When industrial robots initially gained prominence in the 1950s, robotics engineers were possibly among the first jobs in artificial intelligence. Robotics has come a long way, from manufacturing lines to teaching English. Robotic-assisted surgery is used in healthcare. Personal assistants are being produced using robotic humans. A robotics engineer can do all of this and more.
Robotics engineers design and maintain AI-powered robots. Organizations usually require graduate degrees in engineering, computer science, or a related field for these positions.
Natural language processing (NLP) specialists are artificial intelligence (AI) engineers specializing in spoken and written human language. Engineers who work on voice assistants, speech recognition, document processing, and other projects employ NLP technology. For NLP engineering, organizations require a particular degree in computational linguistics. Companies may also be interested in hiring applicants with computer science, mathematics, or statistics backgrounds.
An NLP engineer would need knowledge of, among other things, sentiment analysis, n-grams, modeling, general statistical analysis, computer capabilities, data structures, modeling, and sentiment analysis. Prior knowledge of Python, ElasticSearch, web programming, and so on can be useful.
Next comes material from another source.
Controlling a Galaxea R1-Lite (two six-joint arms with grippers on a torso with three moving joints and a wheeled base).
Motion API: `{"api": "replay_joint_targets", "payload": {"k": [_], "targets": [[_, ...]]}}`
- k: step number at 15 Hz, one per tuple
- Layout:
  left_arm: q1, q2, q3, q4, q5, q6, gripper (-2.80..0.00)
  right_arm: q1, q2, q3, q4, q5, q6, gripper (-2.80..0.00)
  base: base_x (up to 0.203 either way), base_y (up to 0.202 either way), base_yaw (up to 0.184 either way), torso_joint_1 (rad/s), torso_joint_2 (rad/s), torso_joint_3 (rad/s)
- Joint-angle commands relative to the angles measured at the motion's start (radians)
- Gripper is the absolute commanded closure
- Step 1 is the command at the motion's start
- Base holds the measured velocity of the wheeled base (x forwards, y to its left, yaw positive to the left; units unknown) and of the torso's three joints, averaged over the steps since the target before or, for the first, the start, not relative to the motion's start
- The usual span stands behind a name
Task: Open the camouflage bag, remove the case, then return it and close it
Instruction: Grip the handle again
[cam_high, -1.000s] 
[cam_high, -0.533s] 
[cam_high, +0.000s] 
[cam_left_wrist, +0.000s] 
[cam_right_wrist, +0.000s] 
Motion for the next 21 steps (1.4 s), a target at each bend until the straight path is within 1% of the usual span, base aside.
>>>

The vast majority of contemporary technology jobs are not in AI. Because artificial intelligence is a continuously evolving profession, experts in the area must constantly update themselves and keep up with new advances. AI/ML experts must keep up with the latest research and understand new algorithms on a regular basis; simply learning skills is no longer sufficient.
Furthermore, AI is under severe social and governmental scrutiny. AI professionals must
address the social, cultural, political, and economic consequences of AI and its technical components. The capacity to complete projects distinguishes an AI specialist in the real world. Experience is the only source for this.